In 1964 the primary SVM algorithm was formulated by Vapnik and Chervonenkis . Boser recommended a way to develop non-linear classifiers to maximize the margin of the hyperplanes by applying the kernel trick. Cortes and Vapnik proposed the current incarnation (soft margin) in 1993 and published the current incarnation (soft margin) in 1995. Smola and Scholkopf elucidates the mathematical formulation of the Support Vector Regression (SVR) model.

What is SVR?

The Support Vector Regression (SVR) uses the same principles as the SVM for classification, with only a few differences as like support Vector Machine can also be used as a regression method, maintaining all the main features that characterize the algorithm (maximal margin). As because output is a real number it becomes very difficult to predict the information at hand, which has infinite possibilities. A margin of tolerance (epsilon) is set in approximation to the SVM which would have already requested from the problem. But also, there is a more complicated reason, the algorithm is more complicated therefore to be taken in consideration. However, the main idea is always the same as to minimize the error, individualizing the hyperplane which maximizes the margin, keeping in mind that part of the error is tolerated. 

Optimisation of SVR 

The regression problem is a generalization of the classification problem, in which the model returns a continuous-valued output, as opposed to an output from a finite set. In other words, a regression model estimates a continuous-valued multivariate function. SVMs solve binary classification problems by formulating them as convex optimization problems. The optimization problem entails finding the maximum margin separating the hyperplane, while correctly classifying as many training points as possible.

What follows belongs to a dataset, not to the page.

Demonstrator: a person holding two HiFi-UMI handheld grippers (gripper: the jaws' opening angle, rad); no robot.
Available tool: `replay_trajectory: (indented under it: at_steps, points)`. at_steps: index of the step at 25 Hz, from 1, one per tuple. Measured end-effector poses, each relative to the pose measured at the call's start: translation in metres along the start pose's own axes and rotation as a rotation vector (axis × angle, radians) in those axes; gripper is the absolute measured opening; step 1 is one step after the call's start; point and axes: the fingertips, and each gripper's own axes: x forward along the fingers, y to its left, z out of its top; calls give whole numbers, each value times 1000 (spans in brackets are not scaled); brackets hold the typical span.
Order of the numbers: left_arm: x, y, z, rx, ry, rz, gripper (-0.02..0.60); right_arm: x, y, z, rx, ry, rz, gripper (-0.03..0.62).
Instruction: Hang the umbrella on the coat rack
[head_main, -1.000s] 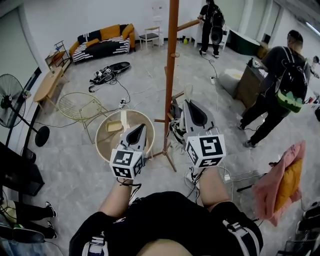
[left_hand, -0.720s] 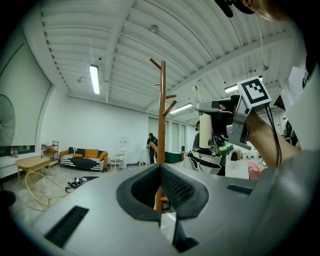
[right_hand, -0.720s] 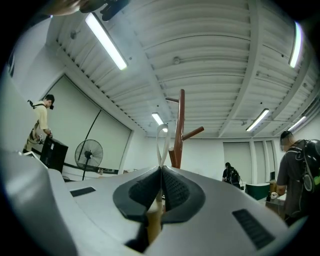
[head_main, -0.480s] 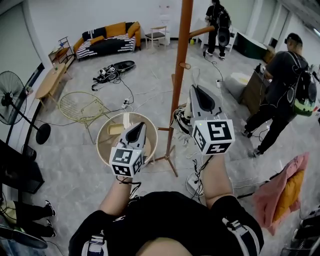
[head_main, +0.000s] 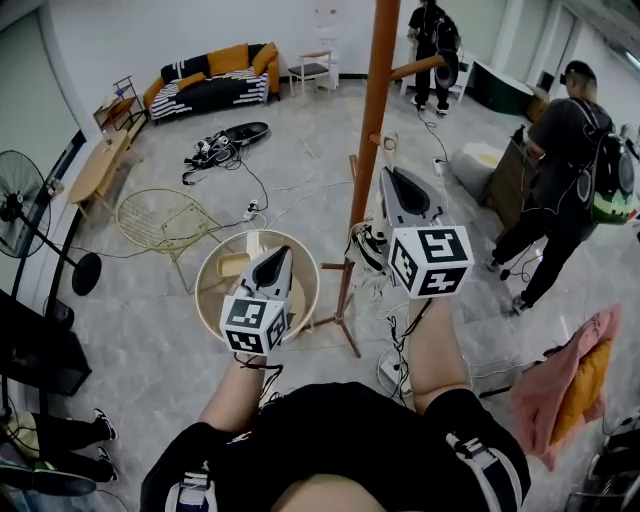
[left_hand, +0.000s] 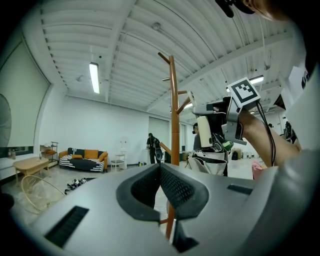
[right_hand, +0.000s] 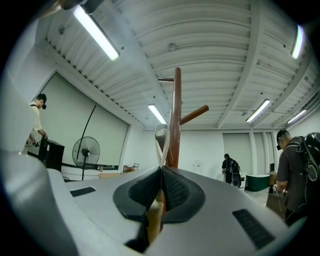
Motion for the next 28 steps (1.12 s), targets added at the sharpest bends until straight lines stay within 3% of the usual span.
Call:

SVMs represent this optimal hyperplane with support vectors. The sparse solution and good generalization of the SVM lend themselves to adaptation to regression problems. SVM generalization to SVR is accomplished by introducing an e-insensitive region around the function, called the e-tube. This tube reformulates the optimization problem to find the tube that best approximates the continuous-valued function, while balancing model complexity and prediction error.

SVR is formulated as an optimization problem by first defining a convex e-insensitive loss function to be minimized and finding the flattest tube that contains most of the training instances. So, a multi objective function is constructed from the loss function and the geometrical properties of the tube. Then, the convex optimization, which has a unique solution, is solved, using appropriate numerical optimization algorithms. The hyperplane is represented in terms of support vectors, which are training samples that lie outside the boundary of the tube. As in SVM, the support vectors in SVR are the most influential instances that affect the shape of the tube, and the training and test data are assumed to be independent and identically distributed, drawn from the same fixed but unknown probability distribution function in a supervised-learning context.